In the Bank of England’s 2013 H2 Systemic Risk Survey Banks and Financial organisation highlighted operational risk as one of the main risks to UK financial stability.
The majority of the respondents cited cyber-attacks from individuals or groups seeking to exploit vulnerabilities in IT systems for financial gain or to disrupt services as a significant threat.

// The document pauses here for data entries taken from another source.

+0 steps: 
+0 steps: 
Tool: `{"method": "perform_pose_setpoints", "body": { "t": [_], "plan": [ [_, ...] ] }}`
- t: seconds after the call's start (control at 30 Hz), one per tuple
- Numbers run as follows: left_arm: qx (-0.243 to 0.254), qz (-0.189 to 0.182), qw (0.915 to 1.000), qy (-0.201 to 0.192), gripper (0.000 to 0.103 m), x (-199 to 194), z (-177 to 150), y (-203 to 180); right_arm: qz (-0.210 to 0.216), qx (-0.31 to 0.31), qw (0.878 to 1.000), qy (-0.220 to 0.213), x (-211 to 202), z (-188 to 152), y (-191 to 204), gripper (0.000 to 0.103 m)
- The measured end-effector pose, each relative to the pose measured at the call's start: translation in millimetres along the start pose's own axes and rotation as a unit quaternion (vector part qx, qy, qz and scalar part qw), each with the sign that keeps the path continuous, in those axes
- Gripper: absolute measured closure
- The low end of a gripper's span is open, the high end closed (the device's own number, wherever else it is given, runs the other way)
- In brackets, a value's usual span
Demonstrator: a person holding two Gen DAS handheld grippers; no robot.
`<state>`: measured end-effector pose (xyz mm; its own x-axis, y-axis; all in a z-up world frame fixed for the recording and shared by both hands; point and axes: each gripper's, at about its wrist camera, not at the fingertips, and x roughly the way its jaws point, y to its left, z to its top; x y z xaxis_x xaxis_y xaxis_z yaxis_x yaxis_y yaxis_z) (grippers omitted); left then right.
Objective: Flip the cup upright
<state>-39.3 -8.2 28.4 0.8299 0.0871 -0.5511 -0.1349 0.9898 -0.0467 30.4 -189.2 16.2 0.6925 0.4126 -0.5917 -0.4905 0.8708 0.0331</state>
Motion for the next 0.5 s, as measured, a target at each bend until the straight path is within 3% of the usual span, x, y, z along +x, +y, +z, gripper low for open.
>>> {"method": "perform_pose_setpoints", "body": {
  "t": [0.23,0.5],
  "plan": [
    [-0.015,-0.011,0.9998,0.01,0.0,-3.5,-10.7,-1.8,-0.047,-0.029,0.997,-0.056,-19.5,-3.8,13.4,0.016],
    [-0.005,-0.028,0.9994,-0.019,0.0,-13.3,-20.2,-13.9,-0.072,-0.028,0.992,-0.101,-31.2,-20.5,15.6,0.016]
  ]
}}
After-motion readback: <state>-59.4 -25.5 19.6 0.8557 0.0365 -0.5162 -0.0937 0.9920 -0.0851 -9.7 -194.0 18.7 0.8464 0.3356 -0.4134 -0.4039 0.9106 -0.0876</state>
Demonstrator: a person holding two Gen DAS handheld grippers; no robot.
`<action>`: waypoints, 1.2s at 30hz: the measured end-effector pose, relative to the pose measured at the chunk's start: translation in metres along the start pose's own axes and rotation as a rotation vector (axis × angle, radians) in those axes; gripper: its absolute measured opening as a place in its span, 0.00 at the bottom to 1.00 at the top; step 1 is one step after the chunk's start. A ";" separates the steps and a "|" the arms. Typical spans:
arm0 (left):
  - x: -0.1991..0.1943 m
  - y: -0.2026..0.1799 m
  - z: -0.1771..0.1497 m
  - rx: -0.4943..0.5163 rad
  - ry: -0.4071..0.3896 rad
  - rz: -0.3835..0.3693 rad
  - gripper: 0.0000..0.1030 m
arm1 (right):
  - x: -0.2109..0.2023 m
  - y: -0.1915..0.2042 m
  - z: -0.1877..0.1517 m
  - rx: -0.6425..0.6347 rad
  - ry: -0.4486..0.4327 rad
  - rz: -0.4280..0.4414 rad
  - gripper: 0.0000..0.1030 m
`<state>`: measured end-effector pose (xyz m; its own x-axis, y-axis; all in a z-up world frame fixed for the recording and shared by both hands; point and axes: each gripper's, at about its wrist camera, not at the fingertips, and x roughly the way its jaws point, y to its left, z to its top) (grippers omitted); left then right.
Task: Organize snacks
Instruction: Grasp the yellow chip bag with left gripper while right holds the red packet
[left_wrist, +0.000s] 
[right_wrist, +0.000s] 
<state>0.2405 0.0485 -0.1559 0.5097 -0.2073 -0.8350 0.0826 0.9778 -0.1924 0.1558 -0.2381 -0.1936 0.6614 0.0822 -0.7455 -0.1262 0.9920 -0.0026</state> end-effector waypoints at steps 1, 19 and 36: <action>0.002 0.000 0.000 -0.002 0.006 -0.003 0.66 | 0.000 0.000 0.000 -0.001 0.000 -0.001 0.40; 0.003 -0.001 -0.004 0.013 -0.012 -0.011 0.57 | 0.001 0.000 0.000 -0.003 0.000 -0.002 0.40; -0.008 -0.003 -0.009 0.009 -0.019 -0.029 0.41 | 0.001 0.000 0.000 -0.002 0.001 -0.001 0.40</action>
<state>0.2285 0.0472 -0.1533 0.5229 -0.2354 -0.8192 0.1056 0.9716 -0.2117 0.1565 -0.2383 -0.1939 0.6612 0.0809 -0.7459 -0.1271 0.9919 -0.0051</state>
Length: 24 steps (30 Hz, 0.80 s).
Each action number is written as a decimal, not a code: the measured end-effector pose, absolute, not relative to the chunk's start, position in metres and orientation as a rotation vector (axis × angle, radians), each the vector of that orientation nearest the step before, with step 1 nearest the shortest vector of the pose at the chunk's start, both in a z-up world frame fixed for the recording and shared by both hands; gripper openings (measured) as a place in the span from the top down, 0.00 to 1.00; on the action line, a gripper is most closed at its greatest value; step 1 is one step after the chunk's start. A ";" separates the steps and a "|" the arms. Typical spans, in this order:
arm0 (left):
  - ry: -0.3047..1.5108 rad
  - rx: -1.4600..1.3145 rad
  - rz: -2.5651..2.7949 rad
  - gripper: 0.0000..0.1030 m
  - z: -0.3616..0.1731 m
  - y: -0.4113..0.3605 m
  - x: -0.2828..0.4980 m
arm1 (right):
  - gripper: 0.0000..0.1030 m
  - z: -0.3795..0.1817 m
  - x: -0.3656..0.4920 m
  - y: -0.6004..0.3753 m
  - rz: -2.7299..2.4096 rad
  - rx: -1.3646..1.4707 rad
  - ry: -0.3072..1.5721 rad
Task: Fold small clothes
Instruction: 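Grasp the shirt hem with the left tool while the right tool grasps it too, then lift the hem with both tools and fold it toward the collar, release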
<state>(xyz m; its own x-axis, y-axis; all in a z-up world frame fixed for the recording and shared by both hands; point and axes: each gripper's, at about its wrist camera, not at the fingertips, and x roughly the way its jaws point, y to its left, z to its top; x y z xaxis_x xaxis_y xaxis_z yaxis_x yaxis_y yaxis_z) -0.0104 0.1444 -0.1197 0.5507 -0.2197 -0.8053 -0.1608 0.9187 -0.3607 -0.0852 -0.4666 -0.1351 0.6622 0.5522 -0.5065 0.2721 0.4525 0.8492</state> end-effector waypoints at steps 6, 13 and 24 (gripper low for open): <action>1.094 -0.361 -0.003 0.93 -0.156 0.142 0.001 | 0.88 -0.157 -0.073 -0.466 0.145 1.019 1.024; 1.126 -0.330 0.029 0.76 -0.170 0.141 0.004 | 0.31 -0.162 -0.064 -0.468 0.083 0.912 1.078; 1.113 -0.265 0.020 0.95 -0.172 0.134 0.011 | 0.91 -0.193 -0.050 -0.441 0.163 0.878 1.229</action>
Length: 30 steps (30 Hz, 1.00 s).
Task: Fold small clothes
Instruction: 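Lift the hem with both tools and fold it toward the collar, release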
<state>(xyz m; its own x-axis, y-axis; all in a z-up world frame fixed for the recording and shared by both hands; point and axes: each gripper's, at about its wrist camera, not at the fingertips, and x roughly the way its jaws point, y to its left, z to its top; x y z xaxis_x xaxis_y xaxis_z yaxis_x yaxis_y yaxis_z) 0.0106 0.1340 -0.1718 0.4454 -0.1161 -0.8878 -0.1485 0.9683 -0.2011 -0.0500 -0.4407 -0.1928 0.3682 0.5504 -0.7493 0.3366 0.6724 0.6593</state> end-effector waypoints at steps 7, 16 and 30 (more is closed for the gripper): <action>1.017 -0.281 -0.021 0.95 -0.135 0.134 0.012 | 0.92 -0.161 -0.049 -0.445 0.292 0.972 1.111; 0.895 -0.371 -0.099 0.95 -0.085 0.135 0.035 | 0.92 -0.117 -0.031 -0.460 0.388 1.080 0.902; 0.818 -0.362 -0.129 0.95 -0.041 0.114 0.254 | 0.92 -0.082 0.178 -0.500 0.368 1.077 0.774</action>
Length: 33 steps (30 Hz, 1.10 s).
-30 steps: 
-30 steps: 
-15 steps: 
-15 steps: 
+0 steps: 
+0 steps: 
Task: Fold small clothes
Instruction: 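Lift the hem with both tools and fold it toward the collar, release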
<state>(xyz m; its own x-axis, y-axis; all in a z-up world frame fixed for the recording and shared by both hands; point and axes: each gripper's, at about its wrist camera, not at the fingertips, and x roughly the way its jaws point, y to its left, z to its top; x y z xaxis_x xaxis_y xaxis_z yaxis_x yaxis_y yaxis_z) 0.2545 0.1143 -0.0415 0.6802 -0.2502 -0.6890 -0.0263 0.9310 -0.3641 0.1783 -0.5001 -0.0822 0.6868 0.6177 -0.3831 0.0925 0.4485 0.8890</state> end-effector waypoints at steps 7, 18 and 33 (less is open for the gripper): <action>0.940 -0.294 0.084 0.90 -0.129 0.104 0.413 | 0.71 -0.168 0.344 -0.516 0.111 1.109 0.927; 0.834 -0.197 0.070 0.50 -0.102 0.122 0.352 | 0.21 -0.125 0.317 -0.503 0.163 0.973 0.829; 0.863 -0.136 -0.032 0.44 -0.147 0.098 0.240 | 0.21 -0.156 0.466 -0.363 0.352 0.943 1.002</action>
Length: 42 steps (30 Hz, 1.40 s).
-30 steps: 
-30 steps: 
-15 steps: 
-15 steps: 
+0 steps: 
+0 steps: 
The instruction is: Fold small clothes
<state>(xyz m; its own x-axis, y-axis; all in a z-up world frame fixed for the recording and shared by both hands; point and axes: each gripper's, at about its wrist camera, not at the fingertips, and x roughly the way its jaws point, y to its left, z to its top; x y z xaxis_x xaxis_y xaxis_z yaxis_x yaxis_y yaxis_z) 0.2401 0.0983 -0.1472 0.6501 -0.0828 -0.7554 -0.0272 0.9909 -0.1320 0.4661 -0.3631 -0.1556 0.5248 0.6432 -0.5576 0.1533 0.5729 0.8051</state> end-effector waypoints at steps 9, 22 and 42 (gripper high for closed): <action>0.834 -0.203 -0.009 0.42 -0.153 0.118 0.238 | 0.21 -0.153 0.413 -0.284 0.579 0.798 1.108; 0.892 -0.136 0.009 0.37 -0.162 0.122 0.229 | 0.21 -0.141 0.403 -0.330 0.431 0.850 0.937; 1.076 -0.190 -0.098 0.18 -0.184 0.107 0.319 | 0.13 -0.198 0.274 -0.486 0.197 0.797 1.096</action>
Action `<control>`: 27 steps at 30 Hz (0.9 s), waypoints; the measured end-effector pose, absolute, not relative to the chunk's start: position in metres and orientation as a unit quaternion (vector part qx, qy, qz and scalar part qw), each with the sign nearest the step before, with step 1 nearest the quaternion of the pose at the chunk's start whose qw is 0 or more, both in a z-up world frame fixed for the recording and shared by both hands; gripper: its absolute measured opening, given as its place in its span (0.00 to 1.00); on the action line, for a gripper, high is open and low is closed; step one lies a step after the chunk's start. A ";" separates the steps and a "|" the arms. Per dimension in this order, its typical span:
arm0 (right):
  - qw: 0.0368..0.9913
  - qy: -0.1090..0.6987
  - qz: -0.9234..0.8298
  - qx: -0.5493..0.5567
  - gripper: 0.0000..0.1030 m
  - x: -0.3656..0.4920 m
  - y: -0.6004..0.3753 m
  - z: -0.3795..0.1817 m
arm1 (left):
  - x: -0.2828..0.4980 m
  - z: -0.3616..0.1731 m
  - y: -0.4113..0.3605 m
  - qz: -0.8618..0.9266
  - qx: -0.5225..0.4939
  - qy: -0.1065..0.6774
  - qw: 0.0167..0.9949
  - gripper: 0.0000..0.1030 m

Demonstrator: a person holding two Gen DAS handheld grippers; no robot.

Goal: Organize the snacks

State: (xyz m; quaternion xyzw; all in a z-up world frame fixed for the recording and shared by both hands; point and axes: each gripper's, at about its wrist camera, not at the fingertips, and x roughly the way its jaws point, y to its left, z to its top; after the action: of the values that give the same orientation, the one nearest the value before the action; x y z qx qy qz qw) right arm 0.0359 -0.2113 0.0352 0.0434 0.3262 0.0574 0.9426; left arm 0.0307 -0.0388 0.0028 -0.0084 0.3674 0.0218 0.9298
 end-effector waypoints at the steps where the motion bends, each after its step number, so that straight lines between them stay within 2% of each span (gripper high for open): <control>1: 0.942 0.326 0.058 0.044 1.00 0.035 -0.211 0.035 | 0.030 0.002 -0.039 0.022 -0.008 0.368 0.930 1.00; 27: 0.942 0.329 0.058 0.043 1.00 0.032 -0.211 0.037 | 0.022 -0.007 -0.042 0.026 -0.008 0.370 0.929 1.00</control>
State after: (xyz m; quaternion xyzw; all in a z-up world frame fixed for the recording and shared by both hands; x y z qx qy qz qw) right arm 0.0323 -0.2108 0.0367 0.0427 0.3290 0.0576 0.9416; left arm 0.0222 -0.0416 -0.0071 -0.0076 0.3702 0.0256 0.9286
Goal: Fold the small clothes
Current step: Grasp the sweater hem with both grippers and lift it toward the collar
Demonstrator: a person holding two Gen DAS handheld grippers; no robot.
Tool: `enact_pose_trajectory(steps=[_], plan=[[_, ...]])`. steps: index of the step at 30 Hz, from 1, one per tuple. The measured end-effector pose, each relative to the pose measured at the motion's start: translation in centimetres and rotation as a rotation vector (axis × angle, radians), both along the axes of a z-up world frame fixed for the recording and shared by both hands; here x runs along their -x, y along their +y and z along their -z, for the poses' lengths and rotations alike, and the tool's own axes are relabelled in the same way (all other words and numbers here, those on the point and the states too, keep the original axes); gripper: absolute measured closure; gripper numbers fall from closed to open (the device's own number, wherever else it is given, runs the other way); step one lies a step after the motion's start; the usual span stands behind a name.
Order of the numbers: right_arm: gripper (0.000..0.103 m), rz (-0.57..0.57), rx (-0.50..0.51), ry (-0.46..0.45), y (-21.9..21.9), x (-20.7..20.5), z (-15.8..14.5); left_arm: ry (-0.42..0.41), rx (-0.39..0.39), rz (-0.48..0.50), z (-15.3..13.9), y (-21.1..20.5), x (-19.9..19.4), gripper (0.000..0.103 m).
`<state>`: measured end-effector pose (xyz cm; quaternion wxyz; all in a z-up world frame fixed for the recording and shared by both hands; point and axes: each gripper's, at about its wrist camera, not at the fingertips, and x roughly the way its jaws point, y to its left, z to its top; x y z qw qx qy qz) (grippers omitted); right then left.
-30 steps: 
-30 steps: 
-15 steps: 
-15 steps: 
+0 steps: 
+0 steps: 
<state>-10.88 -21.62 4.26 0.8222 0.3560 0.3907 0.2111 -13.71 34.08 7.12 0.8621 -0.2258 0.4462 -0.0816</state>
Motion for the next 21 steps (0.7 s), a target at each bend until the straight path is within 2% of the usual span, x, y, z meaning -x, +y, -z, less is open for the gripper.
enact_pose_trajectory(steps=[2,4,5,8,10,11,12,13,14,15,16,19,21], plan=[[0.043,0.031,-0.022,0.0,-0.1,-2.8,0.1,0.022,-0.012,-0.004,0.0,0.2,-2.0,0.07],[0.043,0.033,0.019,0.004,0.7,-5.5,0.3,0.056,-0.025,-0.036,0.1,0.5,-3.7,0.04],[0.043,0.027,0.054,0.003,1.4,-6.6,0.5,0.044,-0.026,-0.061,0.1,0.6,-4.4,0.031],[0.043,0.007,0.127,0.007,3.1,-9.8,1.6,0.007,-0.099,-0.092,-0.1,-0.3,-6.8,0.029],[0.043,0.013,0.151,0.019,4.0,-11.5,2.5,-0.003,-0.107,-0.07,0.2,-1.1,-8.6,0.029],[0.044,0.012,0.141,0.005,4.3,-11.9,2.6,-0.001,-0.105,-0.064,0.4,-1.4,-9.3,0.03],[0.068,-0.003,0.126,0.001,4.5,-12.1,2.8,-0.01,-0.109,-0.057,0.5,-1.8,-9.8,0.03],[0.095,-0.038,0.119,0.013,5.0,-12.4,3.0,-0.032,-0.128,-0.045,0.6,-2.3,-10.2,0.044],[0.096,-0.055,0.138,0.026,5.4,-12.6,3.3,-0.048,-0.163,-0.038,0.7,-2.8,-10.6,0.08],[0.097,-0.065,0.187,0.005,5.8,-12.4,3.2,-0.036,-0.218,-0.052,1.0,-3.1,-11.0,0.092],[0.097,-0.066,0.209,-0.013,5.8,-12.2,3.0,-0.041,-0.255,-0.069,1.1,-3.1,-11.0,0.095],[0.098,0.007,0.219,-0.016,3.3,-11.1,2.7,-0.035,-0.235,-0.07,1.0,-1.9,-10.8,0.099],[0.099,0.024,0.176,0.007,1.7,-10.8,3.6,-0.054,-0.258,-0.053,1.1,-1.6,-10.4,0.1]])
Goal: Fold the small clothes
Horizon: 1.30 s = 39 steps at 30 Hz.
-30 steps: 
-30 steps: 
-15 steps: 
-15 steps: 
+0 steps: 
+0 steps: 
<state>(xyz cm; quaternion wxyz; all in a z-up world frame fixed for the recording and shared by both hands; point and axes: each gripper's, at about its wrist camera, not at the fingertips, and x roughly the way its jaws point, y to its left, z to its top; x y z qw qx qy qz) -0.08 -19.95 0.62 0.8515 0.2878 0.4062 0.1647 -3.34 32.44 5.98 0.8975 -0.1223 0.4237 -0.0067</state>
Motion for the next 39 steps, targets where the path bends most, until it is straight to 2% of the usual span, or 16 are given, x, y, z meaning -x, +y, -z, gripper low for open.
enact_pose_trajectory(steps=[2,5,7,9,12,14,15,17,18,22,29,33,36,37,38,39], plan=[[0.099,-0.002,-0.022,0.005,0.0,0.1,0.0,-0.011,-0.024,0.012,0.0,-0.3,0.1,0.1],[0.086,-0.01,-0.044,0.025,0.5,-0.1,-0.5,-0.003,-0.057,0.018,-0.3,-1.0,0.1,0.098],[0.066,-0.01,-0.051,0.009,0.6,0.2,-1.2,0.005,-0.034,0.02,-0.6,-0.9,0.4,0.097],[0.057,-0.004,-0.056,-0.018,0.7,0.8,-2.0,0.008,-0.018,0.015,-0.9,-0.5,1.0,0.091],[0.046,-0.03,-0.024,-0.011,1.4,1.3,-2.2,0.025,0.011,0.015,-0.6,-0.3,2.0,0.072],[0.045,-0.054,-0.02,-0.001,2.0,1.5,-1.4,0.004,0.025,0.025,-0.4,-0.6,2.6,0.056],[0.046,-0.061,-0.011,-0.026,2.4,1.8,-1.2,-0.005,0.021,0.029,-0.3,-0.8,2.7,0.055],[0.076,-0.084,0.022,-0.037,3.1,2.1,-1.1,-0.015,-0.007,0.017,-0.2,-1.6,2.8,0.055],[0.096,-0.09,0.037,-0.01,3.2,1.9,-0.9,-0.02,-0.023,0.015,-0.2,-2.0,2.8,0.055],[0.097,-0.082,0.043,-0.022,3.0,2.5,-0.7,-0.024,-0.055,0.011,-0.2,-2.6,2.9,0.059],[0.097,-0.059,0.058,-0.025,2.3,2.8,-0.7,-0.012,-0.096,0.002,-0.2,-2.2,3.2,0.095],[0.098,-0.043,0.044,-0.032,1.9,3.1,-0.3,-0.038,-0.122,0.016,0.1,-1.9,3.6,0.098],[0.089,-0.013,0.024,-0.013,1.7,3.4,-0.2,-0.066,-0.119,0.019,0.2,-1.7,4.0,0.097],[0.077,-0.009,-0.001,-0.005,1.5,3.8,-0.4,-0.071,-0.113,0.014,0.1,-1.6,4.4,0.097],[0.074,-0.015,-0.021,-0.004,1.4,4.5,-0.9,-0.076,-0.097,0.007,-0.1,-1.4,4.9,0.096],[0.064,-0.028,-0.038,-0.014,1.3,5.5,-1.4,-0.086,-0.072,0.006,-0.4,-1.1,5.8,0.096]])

The report states In the past six months, several UK banks and financial market infrastructures have experienced cyber attacks, some of which have disrupted services. While losses have been small relative to UK banks’ operational risk capital requirements, they have revealed vulnerabilities. If these vulnerabilities were exploited to disrupt services, then the cost to the financial system could be significant and borne by a large number of institutions
In June 2013 the bank of England said:
HM Treasury, working with the relevant government agencies, the PRA, the Bank’s financial market infrastructure supervisors and the FCA should work with the core UK financial system and its infrastructure to put in place a programme of work to improve and test resilience to cyber attack
Perceived Risks from Cyber Attacks have risen strongly
HM Treasury, other government agencies and financial authorities have formed a Cross Market Operational Resilience Group who will work to assess, test and improve cyber resilience across the core parts of the UK financial sector.
On the 12 November, under the supervision of the Cross Market Operational Resilience Group, an exercise called Waking Shark II took place to test the financial sector’s response to a sustained and intensive cyber attack It was an industry led exercise; supported by HM Treasury, the Bank of England and the FCA and several other government agencies. The report on the outcomes and lessons will be issued in early 2014.